O presidente do país, Sergio Mattarella, provavelmente estará na Suíça na próxima sexta-feira para participar das cerimônias organizadas pelo presidente federal para lembrar as vítimas do acidente de Crans-Montana. Isto é o que aprendemos nos círculos diplomáticos. A Confederação Suíça convidou os chefes de Estado e de governo das regiões afetadas pela tragédia de Crans Montana para o dia 9 de janeiro, por ocasião de um dia de luto que “terá deliberadamente uma dimensão internacional”.

A primeira-ministra Giorgia Meloni convidou ministros, altos funcionários e líderes da oposição para um momento de “unidade nacional” durante a missa, que foi celebrada na tarde de sexta-feira, na Basílica dos Santos Ambrósio e Carlos, no coração da capital. “As imagens da chegada à Itália das vítimas da tragédia de Crans-Montana afetaram profundamente a todos nós. Neste momento de grande dor, queremos expressar novamente as minhas condolências às famílias das vítimas, que estão empenhadas em desperdiçar o momento com dignidade e força.

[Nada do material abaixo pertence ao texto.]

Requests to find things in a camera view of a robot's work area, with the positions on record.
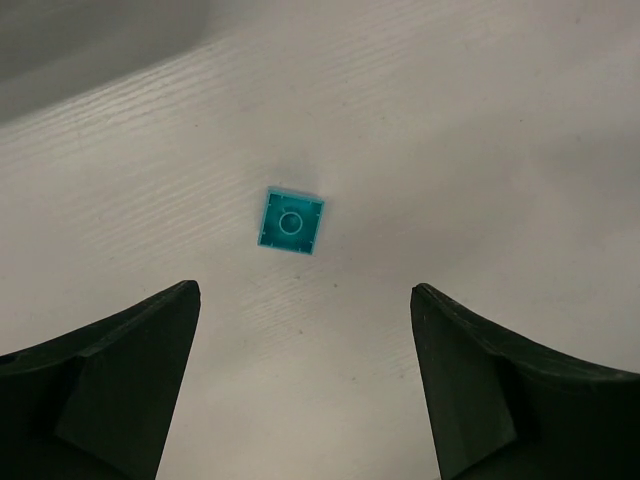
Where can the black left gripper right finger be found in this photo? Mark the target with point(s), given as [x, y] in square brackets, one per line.
[502, 406]

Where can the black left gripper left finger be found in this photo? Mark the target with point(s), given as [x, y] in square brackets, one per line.
[97, 402]

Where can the light blue lego brick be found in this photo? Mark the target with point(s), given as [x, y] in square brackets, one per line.
[291, 221]

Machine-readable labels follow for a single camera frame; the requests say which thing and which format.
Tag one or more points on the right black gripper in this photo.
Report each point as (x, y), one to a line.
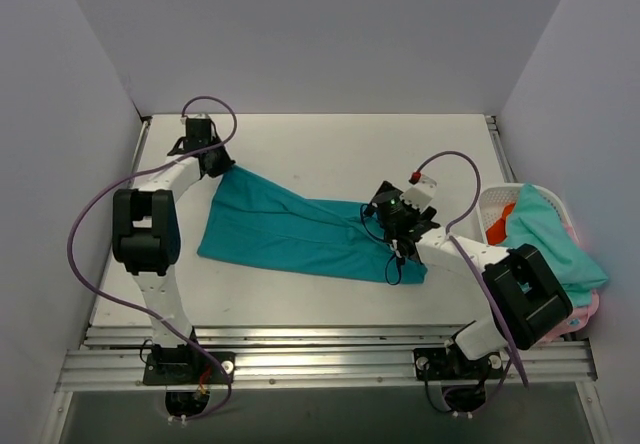
(382, 198)

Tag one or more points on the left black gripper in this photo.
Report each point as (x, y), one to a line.
(218, 162)

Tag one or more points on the teal t-shirt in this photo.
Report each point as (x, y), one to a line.
(257, 223)

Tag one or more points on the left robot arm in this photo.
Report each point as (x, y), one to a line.
(146, 237)

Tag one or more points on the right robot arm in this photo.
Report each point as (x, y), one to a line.
(525, 297)

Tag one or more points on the white plastic laundry basket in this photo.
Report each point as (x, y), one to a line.
(492, 198)

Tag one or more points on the orange garment in basket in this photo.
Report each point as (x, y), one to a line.
(496, 234)

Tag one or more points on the mint green t-shirt in basket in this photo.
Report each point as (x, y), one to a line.
(534, 221)

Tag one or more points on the pink garment in basket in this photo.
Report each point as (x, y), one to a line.
(576, 321)

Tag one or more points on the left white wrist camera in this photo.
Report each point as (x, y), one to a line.
(198, 116)

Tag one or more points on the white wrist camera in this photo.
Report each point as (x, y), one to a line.
(420, 193)
(198, 116)

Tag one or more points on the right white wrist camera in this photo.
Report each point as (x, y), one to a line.
(420, 193)

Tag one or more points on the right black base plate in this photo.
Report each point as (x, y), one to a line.
(449, 363)

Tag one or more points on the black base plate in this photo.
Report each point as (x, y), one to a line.
(449, 363)
(183, 366)

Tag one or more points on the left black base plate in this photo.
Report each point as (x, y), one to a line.
(183, 366)

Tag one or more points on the aluminium mounting rail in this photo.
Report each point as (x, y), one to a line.
(266, 357)

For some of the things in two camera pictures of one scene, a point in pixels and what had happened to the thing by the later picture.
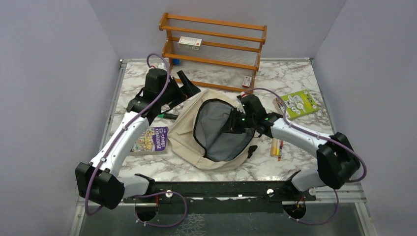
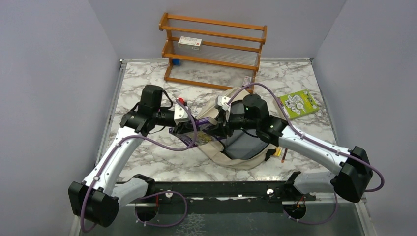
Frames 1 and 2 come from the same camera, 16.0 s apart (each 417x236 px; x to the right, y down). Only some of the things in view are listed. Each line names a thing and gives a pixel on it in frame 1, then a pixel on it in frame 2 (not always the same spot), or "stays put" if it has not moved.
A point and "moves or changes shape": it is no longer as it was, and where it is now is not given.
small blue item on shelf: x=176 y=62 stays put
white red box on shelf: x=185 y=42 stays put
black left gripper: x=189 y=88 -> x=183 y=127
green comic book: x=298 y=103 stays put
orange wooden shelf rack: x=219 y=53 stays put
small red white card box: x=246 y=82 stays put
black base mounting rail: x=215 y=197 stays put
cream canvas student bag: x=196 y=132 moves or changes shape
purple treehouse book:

O Primeiro-Ministro também contactou a mãe de Joanne Tamburi, de Bolonha, de dezasseis anos, para expressar a sua solidariedade. “Ela era próxima de mim pessoalmente – disse Carla Masiello – me dando todo o apoio como se eu fosse sua irmã. De mãe para mãe, de coração para coração”. E quando o vôo pousou na ponte Linate, ele ficou em silêncio. Os corpos de dois amigos milaneses, Achillis Barosi e Chiara Costanzo, Ioannis Tamburi e Emanuele Galeppini de Gênova, desceram do avião. Eles levaram as caixas de madeira da luz para o público e foram abençoados pelo padre. Dali as duas procissões deixaram João e Emanuel de volta às suas cidades.

O C130 descolou novamente com destino ao aeroporto romano Ciampino com Riccardo Minghetti a bordo. Num clima de silêncio e profunda emoção, os familiares acariciaram-se e abraçaram-se antes de cumprimentarem as autoridades presentes. Riccardo, um estudante do ensino médio na região romana da Europa, estava em Crans-Montana com sua irmã e amiga Manfredi Marcucci, que foi ferida por um incêndio. Os serviços funerários realizam-se na Basílica dos Santos Pedro e Paulo na quarta-feira, à hora do quarto dia.

No mesmo dia, Milão dará o último adeus a Chiara e Achille, enquanto o funeral de João será celebrado em Bolonha. E as famílias das jovens vítimas estão agora “exigindo justiça”. A informação foi relatada pelo embaixador italiano na Suíça, Gian Lorenzo Cornado. “Estou morto com ele. Vou recomeçar a vida com um grande vazio”, disse seu pai, John Tamburi, aproximando-se do sarcófago de seu filho no cemitério de Borgo Panigale. A mãe de Achille Barosi, à porta da funerária, disse estar “orgulhosa de ser italiana” e agradeceu às autoridades por “tudo o que fizeram”. À tarde, em conferência de imprensa, o chefe da Proteção Civil, Fabi Ciciliano, falou sobre a coordenação das ações ligadas ao massacre da passagem de ano. “Com as primeiras luzes da madrugada – afirmou – a protecção civil avançou com um mecanismo de colaboração cruzada, dando aos colegas do Valle Augustana a oportunidade de chegar imediatamente a Crans-Montana para o apoio da componente sanitária e técnica”. Entretanto, enquanto investigações completas esclarecem o que aconteceu naquela noite no bar “Le Constellation” e preparam os serviços, todas as 116 pessoas foram identificadas como feridas. Hoje há 14 italianos internados no hospital, dos quais 11 estão em Milão e os demais em Tigur.

Em Niguarda, há cinco num grande centro de queimados e seis nos cuidados intensivos, três dos quais estão em condições “especialmente críticas”. Para Giampaolo Casella, diretor de Anestesia e Reanimação do hospital, “nas próximas semanas teremos uma verdadeira batalha por estes pacientes”, cujo “caso clínico é gravíssimo”.

Para mais informações Agência ANSA Crans-Montana: todas as 40 vítimas identificadas, seis são italianas Embaixador Cornado: ‘Não é um desastre, mas uma tragédia evitável’.